• What you need to do
Locate the word "Your" in the entries below, then gather every line that holds it.

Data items
=== Begin Enclosure ===
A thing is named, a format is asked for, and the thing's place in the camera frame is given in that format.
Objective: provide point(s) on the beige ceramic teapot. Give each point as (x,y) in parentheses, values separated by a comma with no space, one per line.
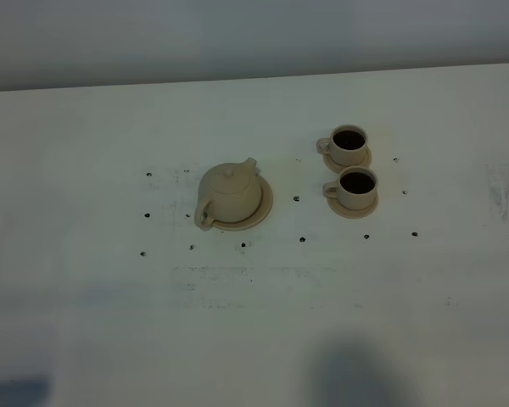
(226,178)

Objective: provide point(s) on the large beige teapot saucer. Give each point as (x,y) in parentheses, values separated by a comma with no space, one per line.
(263,207)

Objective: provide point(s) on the near beige cup saucer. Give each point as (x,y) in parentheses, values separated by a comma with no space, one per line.
(340,210)

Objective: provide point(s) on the beige cup saucer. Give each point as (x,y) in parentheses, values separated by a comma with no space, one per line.
(337,168)
(340,210)

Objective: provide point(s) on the far beige cup saucer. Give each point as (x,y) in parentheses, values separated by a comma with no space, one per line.
(337,168)

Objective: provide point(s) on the near beige teacup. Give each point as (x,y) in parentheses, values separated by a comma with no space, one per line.
(354,187)

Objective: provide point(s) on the beige teacup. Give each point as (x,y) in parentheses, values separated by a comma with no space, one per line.
(354,187)
(346,145)

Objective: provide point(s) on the far beige teacup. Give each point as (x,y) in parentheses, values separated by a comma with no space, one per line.
(346,145)

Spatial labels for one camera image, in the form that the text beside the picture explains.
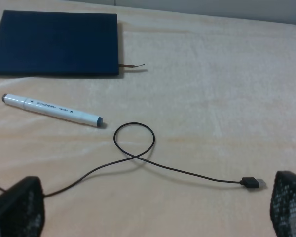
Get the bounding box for beige fleece blanket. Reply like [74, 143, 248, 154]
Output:
[0, 0, 296, 237]

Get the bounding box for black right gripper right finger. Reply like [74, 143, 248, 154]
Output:
[270, 171, 296, 237]

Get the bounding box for white marker pen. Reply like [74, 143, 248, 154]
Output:
[2, 94, 103, 127]

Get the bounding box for black USB cable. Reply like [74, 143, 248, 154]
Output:
[0, 122, 267, 198]

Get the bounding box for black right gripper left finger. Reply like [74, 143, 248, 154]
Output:
[0, 176, 45, 237]

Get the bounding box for dark blue notebook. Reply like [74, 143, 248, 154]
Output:
[0, 10, 146, 77]

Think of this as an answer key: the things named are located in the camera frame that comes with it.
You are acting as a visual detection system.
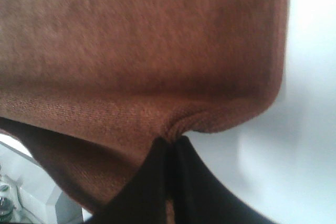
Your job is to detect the brown towel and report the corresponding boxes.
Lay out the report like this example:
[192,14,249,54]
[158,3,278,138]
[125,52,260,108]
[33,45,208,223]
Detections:
[1,0,288,223]

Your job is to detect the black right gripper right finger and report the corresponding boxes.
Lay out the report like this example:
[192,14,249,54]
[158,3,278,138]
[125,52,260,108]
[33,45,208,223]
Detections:
[172,136,272,224]

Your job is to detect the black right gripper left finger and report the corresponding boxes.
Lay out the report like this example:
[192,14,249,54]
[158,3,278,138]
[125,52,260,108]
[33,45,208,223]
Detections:
[89,138,168,224]

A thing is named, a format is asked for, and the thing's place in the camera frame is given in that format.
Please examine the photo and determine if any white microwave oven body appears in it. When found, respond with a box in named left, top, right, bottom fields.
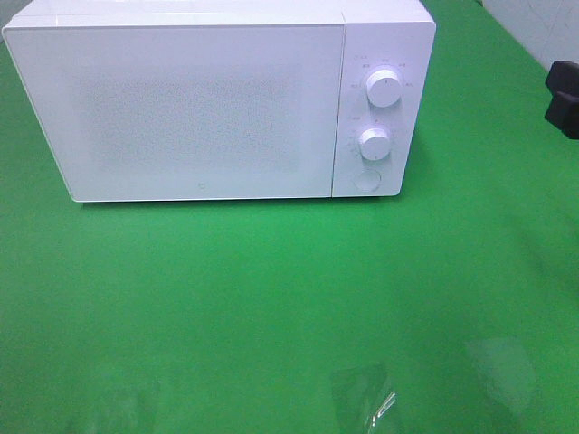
=== End Enclosure ===
• Exercise answer
Your job is to detect the brown towel and report the corresponding boxes.
Your job is to detect the black right gripper right finger and report the corresponding boxes.
Your job is to detect the black right gripper left finger and report the corresponding boxes.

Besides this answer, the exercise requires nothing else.